When a beneficiary ends its participation in a continuity arrangement, or when the arrangement as a whole is ended, the associated deposits are destroyed via a secure wipe procedure.
6. Our obligations
Softcrow processes data on the basis of a legitimate commercial interest. We only request the data that is minimally necessary for carrying out our services.
Data is only shared with other parties involved in the same agreement, insofar as this is necessary for carrying out the services. If it is necessary to share data with parties outside the agreement in question, we always ask for consent in advance.
Softcrow reserves the right to disclose data when this is legally required or when it is necessary to comply with a legal request. In doing so, we respect your right to privacy as much as possible.
7. Website statistics
Our website measures visitor statistics with Matomo, an open-source analytics tool that we host ourselves on our own infrastructure. All data stays with Softcrow; nothing is shared with Google or other third parties.
Privacy-friendly and cookie-free. We have configured Matomo so that it:
- places no cookies, which is why no consent banner is needed;
- anonymises your IP address before it is stored;
- respects your browser’s “Do Not Track” setting.
Which data.
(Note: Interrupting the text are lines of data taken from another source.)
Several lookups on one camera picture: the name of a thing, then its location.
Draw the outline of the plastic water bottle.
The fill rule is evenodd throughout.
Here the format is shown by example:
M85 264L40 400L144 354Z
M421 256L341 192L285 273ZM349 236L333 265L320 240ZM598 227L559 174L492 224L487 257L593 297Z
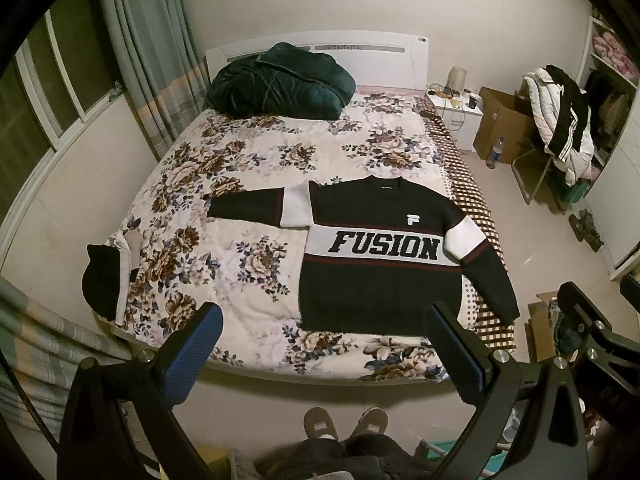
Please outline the plastic water bottle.
M504 137L500 138L492 146L489 156L486 159L486 166L490 169L495 169L498 165L500 156L502 155L504 148Z

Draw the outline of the white nightstand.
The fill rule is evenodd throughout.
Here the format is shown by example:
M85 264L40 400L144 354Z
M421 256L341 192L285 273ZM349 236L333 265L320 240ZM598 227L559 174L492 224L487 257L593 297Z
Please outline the white nightstand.
M437 114L449 130L452 140L460 151L474 152L474 140L480 131L480 123L483 118L482 106L476 103L469 107L472 96L465 92L462 96L445 98L435 90L426 92L428 98L434 104Z

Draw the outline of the black folded garment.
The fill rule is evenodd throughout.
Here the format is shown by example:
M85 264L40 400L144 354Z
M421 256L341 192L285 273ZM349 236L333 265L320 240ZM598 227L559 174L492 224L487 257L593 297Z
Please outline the black folded garment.
M122 313L128 295L130 257L110 245L87 246L89 263L82 276L82 294L89 307L107 322Z

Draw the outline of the white bed headboard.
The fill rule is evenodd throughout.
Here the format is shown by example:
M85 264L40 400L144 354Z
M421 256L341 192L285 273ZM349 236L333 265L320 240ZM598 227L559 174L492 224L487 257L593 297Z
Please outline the white bed headboard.
M205 51L209 77L238 58L265 52L279 42L331 55L359 87L424 90L427 86L428 38L373 30L290 32L214 47Z

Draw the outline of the white shelf unit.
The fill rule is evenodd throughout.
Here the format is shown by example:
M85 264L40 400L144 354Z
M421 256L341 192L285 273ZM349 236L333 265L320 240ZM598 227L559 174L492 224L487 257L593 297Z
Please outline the white shelf unit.
M587 93L591 110L593 163L603 170L631 111L639 87L639 67L595 6L588 20L577 82Z

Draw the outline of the right grey slipper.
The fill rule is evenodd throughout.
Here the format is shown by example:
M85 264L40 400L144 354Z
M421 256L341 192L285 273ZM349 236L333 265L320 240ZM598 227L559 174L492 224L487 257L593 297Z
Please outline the right grey slipper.
M367 434L385 434L388 427L386 411L375 406L365 410L352 432L352 438L366 436Z

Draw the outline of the window frame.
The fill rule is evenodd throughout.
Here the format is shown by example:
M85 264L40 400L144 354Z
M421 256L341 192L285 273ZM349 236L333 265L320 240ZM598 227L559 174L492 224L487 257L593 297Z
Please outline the window frame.
M1 257L54 166L122 94L100 0L56 0L1 76Z

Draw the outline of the chair with clothes pile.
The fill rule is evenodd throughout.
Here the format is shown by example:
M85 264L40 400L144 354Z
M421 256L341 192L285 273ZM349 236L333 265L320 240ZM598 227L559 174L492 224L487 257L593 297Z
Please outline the chair with clothes pile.
M569 204L574 188L593 179L592 161L596 148L590 131L591 108L587 92L562 68L547 65L524 74L518 94L529 102L537 129L529 148L511 162L525 203L534 200L542 182L550 177L552 169L556 169L566 188L560 203ZM533 154L544 156L546 161L533 191L528 192L518 163Z

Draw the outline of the brown cardboard box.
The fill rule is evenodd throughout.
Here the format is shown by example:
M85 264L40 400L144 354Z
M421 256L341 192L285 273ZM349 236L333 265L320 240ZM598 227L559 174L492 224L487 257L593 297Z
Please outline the brown cardboard box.
M530 147L530 137L536 132L532 107L515 94L482 87L483 118L473 146L481 159L488 159L500 138L504 139L498 162L510 164Z

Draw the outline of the beige table lamp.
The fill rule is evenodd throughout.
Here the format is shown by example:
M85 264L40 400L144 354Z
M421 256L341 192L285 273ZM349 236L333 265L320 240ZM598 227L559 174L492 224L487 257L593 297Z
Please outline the beige table lamp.
M448 73L446 87L453 94L460 94L465 85L466 69L460 66L452 66Z

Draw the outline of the black Fusion sweater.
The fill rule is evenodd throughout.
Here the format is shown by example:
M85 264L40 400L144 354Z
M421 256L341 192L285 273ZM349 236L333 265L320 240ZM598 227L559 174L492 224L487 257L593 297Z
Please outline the black Fusion sweater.
M469 280L502 325L520 315L494 246L452 200L369 176L212 199L209 215L307 233L298 305L307 332L420 336L426 307L452 314Z

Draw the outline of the grey striped curtain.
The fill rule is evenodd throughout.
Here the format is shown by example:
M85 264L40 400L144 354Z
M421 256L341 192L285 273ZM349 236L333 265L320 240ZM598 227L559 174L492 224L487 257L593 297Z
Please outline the grey striped curtain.
M101 0L116 61L138 121L158 158L201 113L203 57L184 0Z

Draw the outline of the dark green folded duvet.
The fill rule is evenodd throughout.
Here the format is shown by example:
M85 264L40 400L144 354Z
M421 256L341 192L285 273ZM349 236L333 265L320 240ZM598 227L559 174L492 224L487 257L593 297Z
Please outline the dark green folded duvet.
M354 77L331 55L279 42L224 66L210 83L206 102L235 119L337 120L355 91Z

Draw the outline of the small open cardboard box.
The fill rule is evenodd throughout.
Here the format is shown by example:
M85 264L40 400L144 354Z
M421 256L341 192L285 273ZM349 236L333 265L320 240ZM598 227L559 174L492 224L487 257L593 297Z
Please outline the small open cardboard box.
M555 325L559 321L557 292L541 292L536 300L529 304L528 319L525 321L525 337L529 361L539 363L554 356L570 361L575 352L559 352L554 340Z

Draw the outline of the floral bed blanket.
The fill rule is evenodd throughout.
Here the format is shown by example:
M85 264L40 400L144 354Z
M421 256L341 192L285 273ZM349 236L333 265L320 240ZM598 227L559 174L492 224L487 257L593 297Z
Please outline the floral bed blanket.
M447 374L420 336L303 329L298 284L307 233L214 218L213 198L306 181L403 178L446 196L483 231L500 260L494 219L480 187L423 96L355 94L337 120L206 110L145 181L107 244L130 257L128 295L114 333L156 348L206 302L221 308L209 362L282 382L442 382ZM488 347L511 350L501 324L469 280L454 314Z

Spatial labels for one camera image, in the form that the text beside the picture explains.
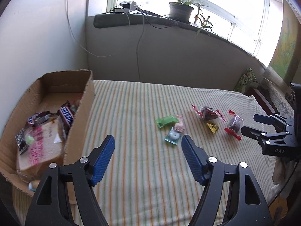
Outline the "dark candy red wrapper small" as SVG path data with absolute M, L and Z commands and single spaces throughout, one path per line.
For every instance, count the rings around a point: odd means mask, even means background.
M 242 139 L 241 128 L 243 127 L 243 119 L 232 110 L 229 110 L 228 114 L 231 116 L 231 120 L 227 127 L 224 128 L 224 131 L 240 141 Z

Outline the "clear blue-green candy packet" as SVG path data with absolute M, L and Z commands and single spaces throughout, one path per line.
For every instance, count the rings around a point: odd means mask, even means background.
M 174 145 L 178 144 L 178 140 L 181 137 L 181 133 L 176 131 L 174 129 L 174 127 L 172 127 L 169 131 L 169 133 L 167 134 L 167 136 L 165 137 L 165 141 Z

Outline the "yellow candy packet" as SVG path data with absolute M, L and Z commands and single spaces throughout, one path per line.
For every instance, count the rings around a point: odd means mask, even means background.
M 216 123 L 207 122 L 206 125 L 213 134 L 215 134 L 219 130 L 219 126 Z

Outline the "pink candy packet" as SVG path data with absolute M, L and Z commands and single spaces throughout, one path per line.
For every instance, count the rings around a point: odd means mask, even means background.
M 174 130 L 180 133 L 184 133 L 186 131 L 186 128 L 183 117 L 179 115 L 174 115 L 174 117 L 178 120 L 178 122 L 174 124 Z

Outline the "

Matomo processes anonymised data about your visit, such as the pages you view, the duration of your visit, your approximate region (based on an anonymised IP address) and general information about your device and browser. We do not collect directly identifying data.
Purpose and basis. We use this data solely for website statistics and to improve the site. Because the processing is privacy-friendly and cookie-free, we rely on our legitimate interest (Article 6(1)(f) GDPR); your consent is not required for this.
Retention. Visit data is retained for a maximum of 14 months and is then automatically deleted.
Opting out. If you do not wish to be counted, enable the “Do Not Track” setting in your browser; we respect it.
For questions or requests regarding this privacy policy, you can reach us via:
E-mail: privacy@softcrow.com
Telephone: +31 (0)20 696 20 50
Post: Softcrow Trusted Electronic Services B.V., Monitorweg 11, 1322 BJ Almere
9. Changes
This privacy policy may be amended as a result of changes in our work, new insights or changes in legislation. The current version is always available on our website.